For the data below, give again exactly the lines from the one containing "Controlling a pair" through the one containing "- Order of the", both ends included, and no others.

*** Opening of EXTRACTED DATA ***

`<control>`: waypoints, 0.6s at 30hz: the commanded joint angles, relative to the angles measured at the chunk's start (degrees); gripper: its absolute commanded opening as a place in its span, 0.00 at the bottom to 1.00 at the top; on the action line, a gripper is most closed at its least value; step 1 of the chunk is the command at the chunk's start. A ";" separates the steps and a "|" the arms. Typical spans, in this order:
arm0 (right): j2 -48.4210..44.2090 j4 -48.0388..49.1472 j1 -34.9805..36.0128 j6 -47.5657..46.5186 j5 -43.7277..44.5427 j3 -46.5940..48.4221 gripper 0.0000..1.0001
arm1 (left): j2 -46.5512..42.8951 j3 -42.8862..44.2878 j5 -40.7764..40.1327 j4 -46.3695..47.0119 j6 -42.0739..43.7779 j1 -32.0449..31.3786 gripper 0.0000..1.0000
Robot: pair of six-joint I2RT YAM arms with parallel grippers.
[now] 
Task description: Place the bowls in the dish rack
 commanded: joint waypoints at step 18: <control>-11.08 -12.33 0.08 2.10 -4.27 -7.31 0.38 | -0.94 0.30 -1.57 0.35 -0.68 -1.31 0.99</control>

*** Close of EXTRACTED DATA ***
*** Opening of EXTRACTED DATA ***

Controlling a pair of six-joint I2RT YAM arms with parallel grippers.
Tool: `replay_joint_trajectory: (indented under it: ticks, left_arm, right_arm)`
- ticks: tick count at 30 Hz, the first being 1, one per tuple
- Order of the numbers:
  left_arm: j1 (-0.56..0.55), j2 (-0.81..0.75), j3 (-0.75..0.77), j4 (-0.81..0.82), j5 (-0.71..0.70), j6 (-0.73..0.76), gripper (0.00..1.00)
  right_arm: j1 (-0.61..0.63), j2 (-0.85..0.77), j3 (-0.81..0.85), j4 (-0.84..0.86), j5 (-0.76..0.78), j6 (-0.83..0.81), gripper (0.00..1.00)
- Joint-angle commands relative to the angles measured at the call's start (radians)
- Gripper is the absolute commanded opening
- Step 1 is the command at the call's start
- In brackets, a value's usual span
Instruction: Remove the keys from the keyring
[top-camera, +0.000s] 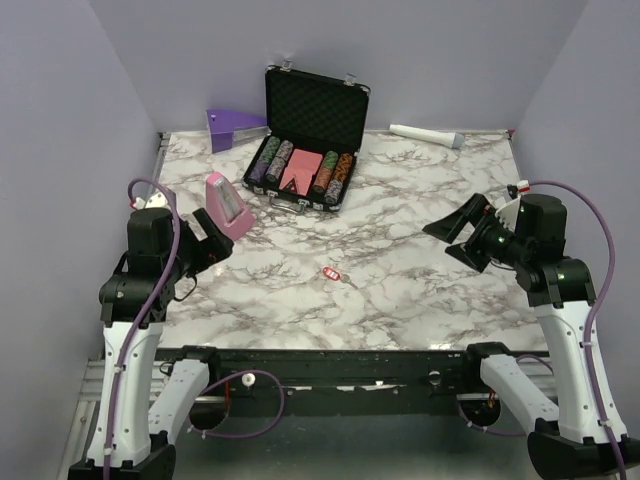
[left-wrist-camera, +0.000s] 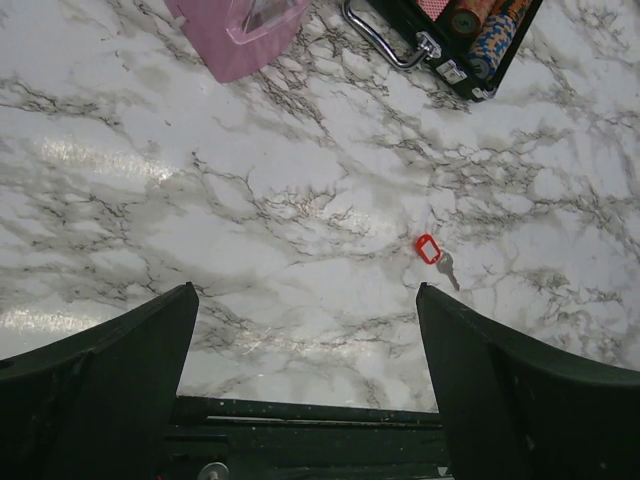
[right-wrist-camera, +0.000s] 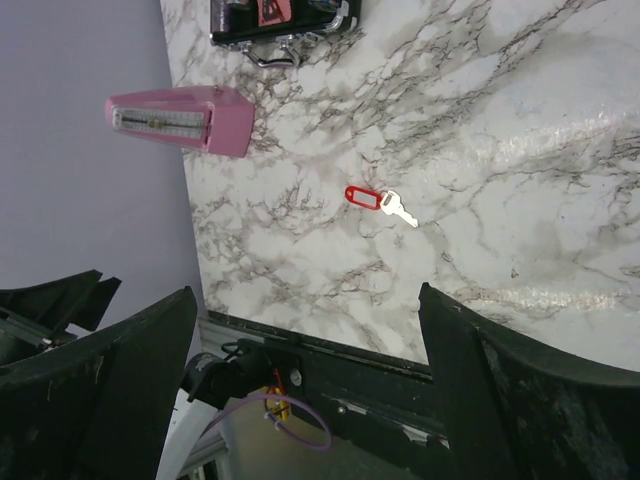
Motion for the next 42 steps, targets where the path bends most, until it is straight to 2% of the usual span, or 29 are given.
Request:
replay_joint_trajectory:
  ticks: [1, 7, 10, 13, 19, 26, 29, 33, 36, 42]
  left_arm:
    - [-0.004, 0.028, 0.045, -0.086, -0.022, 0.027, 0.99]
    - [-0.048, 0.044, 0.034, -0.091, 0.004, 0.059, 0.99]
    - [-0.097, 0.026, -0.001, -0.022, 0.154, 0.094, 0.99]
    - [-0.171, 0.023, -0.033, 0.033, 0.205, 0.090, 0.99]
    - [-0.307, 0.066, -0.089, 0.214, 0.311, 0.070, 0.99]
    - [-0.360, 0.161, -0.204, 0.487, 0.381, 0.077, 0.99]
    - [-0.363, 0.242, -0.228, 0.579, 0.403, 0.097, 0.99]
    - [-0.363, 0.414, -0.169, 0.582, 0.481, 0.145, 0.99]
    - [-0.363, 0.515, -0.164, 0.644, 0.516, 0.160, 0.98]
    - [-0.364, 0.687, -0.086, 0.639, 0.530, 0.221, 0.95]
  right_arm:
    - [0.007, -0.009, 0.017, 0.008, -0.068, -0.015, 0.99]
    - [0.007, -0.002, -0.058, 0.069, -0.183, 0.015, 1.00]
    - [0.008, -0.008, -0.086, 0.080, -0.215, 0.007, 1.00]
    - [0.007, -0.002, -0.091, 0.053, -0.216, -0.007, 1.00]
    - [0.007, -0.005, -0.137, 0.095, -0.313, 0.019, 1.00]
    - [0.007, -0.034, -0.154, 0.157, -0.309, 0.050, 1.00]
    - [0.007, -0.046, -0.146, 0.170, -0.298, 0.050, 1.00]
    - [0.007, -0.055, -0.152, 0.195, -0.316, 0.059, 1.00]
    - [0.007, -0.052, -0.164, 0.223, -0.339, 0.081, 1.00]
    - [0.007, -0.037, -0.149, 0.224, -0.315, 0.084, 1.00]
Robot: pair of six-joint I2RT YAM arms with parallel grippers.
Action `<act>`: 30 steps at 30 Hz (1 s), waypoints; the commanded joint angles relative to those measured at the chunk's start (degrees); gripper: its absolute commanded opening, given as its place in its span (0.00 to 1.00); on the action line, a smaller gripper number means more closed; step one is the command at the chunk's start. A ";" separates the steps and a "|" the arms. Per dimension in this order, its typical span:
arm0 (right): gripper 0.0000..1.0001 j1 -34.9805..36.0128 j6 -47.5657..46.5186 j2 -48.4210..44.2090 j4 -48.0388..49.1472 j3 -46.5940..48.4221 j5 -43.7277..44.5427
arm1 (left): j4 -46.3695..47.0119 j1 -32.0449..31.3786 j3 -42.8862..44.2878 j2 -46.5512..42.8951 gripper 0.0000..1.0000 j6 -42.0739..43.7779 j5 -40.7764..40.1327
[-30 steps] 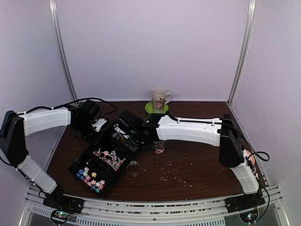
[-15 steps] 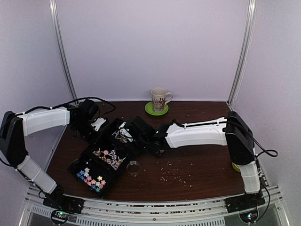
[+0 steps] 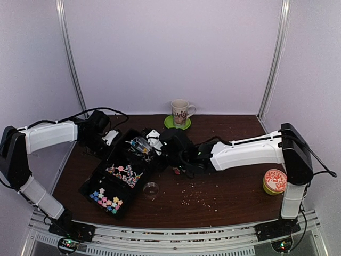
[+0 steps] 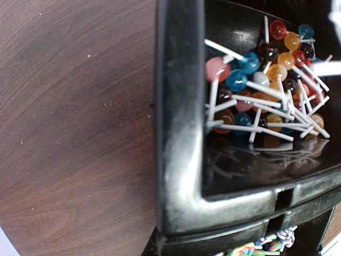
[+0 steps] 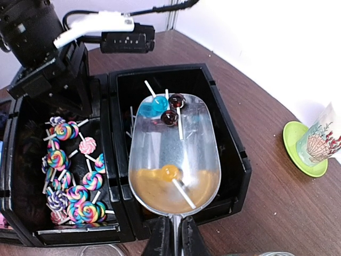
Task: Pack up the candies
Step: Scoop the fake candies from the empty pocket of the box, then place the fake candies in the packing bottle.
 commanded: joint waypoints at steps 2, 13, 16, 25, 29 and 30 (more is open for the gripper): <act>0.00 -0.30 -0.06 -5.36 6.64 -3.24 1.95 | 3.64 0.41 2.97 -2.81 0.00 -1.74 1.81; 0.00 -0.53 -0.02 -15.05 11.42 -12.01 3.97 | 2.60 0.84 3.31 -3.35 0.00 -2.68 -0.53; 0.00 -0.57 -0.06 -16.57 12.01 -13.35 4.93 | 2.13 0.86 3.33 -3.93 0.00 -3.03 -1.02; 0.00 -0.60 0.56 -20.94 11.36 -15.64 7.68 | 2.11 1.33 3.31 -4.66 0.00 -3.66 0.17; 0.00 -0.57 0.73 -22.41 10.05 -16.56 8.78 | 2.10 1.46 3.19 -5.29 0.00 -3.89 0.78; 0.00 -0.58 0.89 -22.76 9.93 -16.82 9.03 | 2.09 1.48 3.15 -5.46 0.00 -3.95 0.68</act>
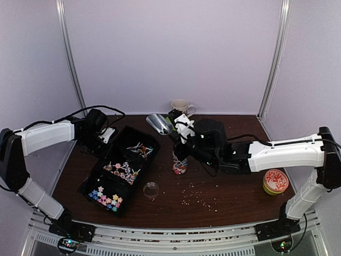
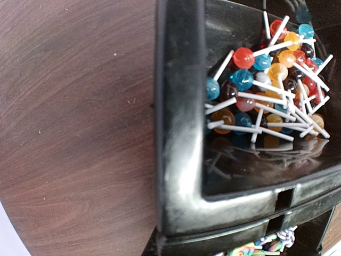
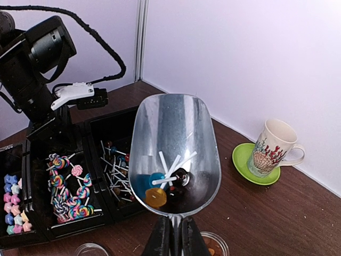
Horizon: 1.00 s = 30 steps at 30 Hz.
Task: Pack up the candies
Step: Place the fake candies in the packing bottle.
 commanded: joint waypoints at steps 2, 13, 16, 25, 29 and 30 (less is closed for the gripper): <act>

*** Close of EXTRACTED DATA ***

THE COMPLETED TASK:
Controlling a pair of six-joint I2RT YAM arms with parallel grippers.
Tool: `replay_joint_trajectory: (indented under it: ticks, left_arm, right_arm)`
- ticks: tick count at 30 Hz, the first being 1, one per tuple
- Order of the numbers:

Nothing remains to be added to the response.